When it comes to measuring developer productivity driven by AI, we’ll probably land on the same conclusion as always: counting lines of code isn’t as useful as measuring the full cycle time from idea to code to delivery to a person actually using the app - lead time, concept to cash, whatever you want to call it. And as we rediscover every time we rediscover this, it’s very hard to measure, because it crosses so many different groups.
I say this because the current discussion around AI in development always seems to open with “it was never about writing code,” or “writing code is only 10% to 40% of programming.” Which raises the question: then what’s the point of applying AI to coding at all?
Maybe what people are fumbling toward with “writing code faster isn’t the problem” is really “we need to apply AI to the other parts of the SDLC.” (Well, that and the quiet part: “don’t fire the developers and replace them with robots.”)
The lesson labor learns in these cycles is that it can’t dodge management’s urge to measure it.

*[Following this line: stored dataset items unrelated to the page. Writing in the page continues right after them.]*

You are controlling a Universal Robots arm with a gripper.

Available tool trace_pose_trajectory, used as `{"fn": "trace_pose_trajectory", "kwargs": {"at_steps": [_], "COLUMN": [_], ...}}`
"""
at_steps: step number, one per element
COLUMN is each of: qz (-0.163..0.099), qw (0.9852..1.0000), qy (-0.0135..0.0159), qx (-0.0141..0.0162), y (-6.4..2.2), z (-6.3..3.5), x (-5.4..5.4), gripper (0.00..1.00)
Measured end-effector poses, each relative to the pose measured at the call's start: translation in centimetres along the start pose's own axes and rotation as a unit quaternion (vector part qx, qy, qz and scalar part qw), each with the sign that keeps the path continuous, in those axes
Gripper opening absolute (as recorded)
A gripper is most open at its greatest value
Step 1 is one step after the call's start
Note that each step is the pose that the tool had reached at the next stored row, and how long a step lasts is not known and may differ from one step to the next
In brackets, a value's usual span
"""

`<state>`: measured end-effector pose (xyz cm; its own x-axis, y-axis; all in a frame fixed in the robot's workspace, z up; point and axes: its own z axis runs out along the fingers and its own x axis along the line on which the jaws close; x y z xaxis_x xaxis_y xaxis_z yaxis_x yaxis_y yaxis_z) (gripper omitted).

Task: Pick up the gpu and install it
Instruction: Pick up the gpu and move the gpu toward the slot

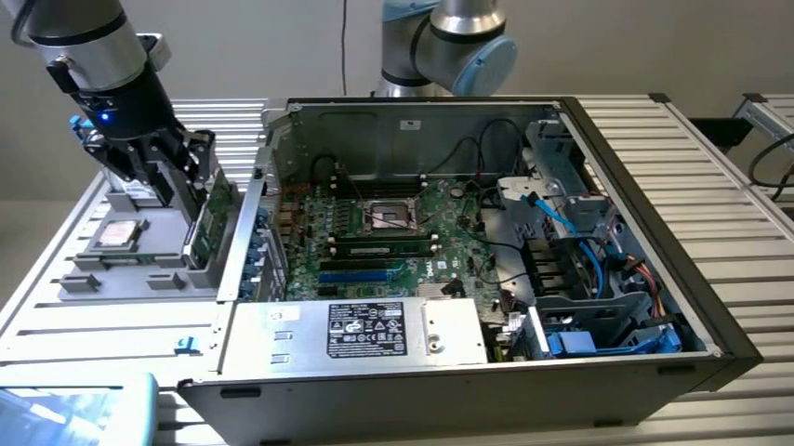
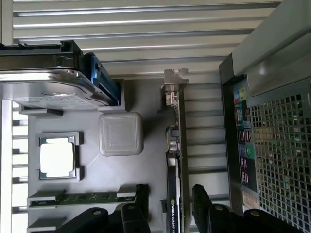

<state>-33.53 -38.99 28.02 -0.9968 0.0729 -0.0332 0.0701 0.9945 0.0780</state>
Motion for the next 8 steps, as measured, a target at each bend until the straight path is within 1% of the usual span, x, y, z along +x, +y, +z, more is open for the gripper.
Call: {"fn": "trace_pose_trajectory", "kwargs": {"at_steps": [4,5,8], "qz": [0.0,0.0,0.0], "qw": [1.0,1.0,1.0], "qy": [-0.0029,-0.0035,-0.0041], "qx": [-0.0016,-0.0028,-0.0073], "y": [-0.03,-0.04,-0.07], "z": [0.42,0.55,0.93], "x": [-0.06,-0.06,-0.04], "gripper": [0.5,0.5,0.5]}}
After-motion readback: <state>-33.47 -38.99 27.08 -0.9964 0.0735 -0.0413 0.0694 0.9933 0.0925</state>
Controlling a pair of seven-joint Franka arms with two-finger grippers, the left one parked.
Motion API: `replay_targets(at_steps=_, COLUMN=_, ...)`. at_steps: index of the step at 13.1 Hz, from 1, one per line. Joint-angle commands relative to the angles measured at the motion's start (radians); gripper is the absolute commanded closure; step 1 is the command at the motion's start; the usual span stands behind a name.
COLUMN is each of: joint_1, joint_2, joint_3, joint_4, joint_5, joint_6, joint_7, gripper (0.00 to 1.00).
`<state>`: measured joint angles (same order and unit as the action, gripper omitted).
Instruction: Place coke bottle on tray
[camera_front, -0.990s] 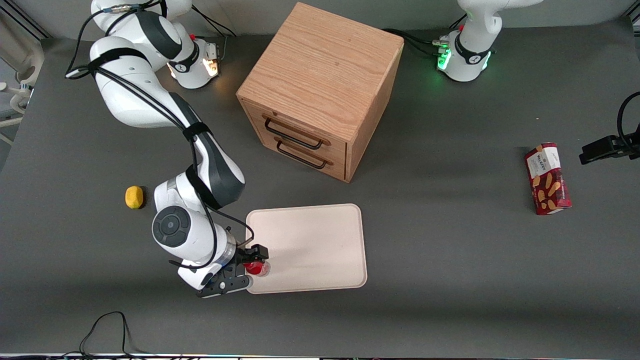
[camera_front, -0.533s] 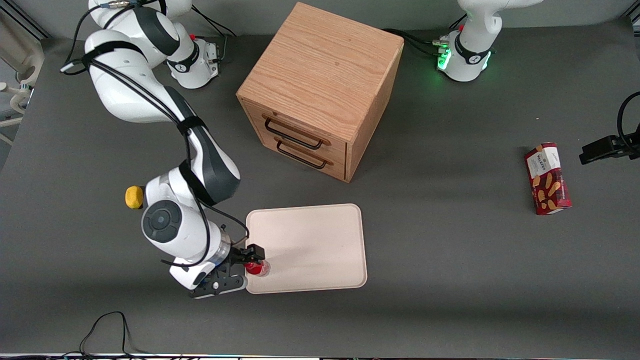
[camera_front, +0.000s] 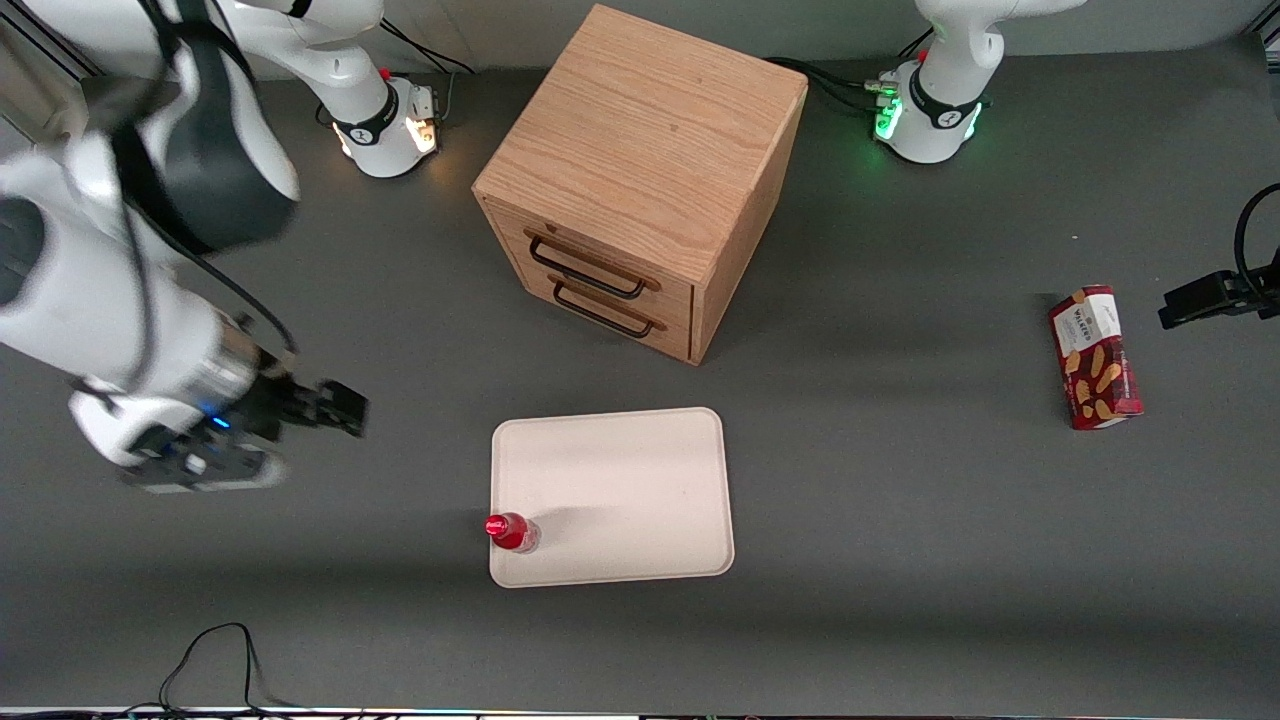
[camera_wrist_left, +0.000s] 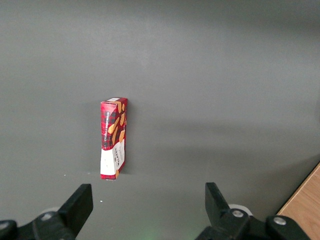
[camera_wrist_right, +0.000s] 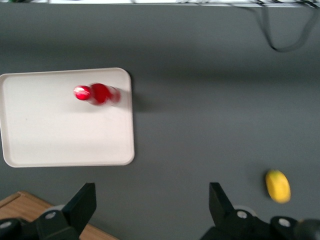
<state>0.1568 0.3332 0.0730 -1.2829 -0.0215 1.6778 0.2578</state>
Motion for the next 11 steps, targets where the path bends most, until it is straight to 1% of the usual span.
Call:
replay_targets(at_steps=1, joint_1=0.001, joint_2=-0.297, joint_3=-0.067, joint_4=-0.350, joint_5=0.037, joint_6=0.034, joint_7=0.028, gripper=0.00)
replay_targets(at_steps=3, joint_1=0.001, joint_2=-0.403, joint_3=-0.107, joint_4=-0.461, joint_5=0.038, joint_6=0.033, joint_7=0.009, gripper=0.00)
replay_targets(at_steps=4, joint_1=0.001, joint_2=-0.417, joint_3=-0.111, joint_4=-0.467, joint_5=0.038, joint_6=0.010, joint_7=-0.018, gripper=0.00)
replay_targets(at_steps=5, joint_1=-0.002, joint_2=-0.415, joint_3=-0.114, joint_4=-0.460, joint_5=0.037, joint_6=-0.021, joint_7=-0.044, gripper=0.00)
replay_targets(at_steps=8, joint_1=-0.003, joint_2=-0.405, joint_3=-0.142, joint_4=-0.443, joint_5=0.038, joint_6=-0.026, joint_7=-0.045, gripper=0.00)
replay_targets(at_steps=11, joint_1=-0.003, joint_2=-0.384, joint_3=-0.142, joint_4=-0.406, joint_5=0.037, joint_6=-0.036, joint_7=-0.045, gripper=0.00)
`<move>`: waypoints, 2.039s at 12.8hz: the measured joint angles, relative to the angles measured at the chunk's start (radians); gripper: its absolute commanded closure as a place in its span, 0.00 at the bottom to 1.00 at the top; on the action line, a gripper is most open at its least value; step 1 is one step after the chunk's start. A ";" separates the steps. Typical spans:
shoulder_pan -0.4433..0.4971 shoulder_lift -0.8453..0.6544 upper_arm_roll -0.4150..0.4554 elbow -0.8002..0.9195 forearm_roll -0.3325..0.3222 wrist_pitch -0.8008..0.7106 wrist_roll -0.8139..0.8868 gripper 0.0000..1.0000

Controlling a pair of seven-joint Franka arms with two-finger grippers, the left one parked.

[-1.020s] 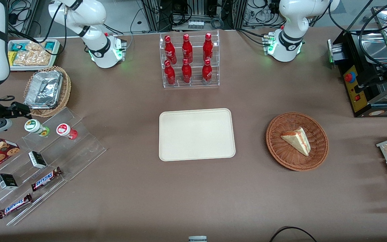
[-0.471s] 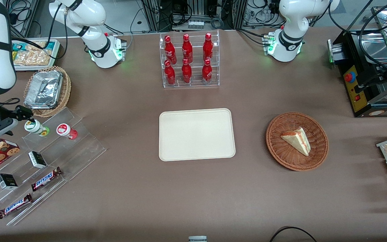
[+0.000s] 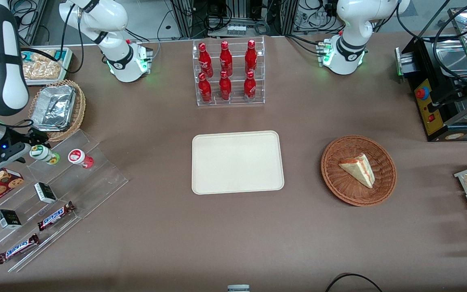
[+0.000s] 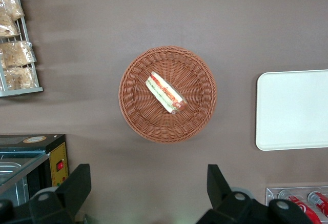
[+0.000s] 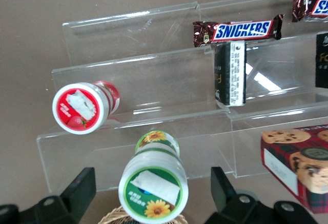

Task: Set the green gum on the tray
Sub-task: 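Close the right gripper on the green gum canister and lift it, then carry the held green canister over the cream tray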

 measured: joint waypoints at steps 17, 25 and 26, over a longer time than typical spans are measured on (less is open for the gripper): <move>0.186 -0.008 0.019 0.146 0.005 -0.172 0.196 1.00; 0.608 0.131 0.025 0.232 0.033 -0.171 0.852 1.00; 0.655 0.166 0.025 0.265 0.039 -0.170 0.929 1.00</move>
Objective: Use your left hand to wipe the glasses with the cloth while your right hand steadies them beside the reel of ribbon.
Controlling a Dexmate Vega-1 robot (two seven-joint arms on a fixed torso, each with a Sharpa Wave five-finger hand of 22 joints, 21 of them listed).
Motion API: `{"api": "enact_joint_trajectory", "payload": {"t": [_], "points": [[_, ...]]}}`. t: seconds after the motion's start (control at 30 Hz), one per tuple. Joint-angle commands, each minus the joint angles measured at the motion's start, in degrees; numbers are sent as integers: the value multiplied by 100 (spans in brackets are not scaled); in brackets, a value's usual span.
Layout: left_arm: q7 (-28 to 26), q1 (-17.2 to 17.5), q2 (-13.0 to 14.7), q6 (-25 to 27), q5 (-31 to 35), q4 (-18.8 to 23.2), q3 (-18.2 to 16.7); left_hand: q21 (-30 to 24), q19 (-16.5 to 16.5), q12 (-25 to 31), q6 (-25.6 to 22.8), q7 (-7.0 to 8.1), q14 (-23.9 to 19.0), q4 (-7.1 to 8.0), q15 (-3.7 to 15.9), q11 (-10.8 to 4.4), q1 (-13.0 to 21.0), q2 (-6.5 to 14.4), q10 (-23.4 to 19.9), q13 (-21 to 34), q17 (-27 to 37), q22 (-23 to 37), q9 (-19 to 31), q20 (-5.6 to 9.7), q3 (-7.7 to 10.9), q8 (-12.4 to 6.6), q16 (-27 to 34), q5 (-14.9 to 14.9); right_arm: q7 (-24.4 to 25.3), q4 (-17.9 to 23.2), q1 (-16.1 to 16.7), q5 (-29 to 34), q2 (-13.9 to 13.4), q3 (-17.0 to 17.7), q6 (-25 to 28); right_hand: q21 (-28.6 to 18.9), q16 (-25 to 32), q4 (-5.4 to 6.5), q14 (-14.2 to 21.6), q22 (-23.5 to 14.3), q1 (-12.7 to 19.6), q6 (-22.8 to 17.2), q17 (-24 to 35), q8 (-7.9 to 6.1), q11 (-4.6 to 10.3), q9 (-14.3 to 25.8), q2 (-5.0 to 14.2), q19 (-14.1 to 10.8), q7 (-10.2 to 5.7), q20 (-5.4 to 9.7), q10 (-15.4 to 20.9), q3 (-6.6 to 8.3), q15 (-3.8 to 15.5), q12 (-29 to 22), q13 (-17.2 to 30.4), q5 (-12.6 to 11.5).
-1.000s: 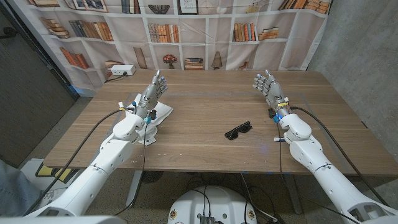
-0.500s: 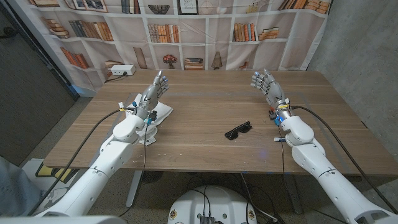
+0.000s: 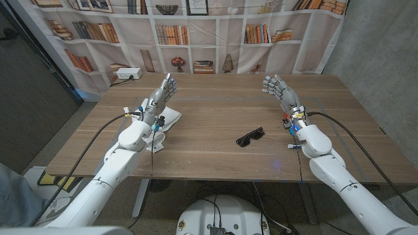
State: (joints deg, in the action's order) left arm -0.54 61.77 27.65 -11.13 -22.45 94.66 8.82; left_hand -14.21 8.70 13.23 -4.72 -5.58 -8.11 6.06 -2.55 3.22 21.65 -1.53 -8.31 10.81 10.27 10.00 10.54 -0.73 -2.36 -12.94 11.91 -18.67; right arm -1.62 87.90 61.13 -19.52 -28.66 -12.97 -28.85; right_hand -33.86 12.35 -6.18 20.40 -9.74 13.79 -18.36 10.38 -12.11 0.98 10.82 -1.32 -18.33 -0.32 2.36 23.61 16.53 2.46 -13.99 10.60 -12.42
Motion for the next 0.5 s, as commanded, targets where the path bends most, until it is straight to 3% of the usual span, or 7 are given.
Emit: {"api": "enact_joint_trajectory", "payload": {"t": [0.03, 0.5], "points": [[-164, 254, -84, -56, 93, 153, -173, 9, 63, 34, -89, 2, -84, -20, 23, 0, 25, 55, -96, 9, 29, 27, 14, -32, 2, -44, 50, -24, 784, 167, 208, 770, -255, -101, -287, 50, 66, 36, 180, -27, 7, -211, 38, -69, 119, 21, 220, -174, -87, 544, 220, 91, 263, -77, 7, -1], [-98, 372, -206, -133, -103, 204, -421, 14, 160, 50, -234, 6, -232, -34, 45, -39, 69, 76, -245, 12, 30, 29, 17, -39, -18, -55, 62, -14, 1604, 549, 423, 1492, -721, -221, -415, 137, -15, -62, 132, -20, 114, -262, 11, -54, 223, 23, 154, -169, -202, 570, 205, 99, 350, -38, 3, -17]]}}
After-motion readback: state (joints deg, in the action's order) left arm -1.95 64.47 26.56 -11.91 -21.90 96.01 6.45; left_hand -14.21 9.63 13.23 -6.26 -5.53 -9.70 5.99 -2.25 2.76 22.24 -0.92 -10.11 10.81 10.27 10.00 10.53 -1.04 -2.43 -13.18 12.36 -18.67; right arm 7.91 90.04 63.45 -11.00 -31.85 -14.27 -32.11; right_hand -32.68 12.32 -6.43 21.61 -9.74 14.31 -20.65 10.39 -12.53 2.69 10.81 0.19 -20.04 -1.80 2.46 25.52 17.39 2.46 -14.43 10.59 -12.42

You have to offer up some proof of performance. We can invoke all the Seeing Like a State legibility stuff we want - but the measuring middle can’t allocate budget and priorities, or decide who to lay off and who to reward, without measurements.
So at the very least, management needs to answer a basic question: what should our token budget be? What can we measure to know whether it should be $1,200 a year or $100,000?
Meanwhile, I suppose there’s a second experiment running: what if we just fire middle management - the measurers - instead?
That wouldn’t mean the people making apps stop being measured; it would mean AI starts measuring them. Will it be any better for workers?
We need some kind of metrics. Do we just throw the DevOps ones on again?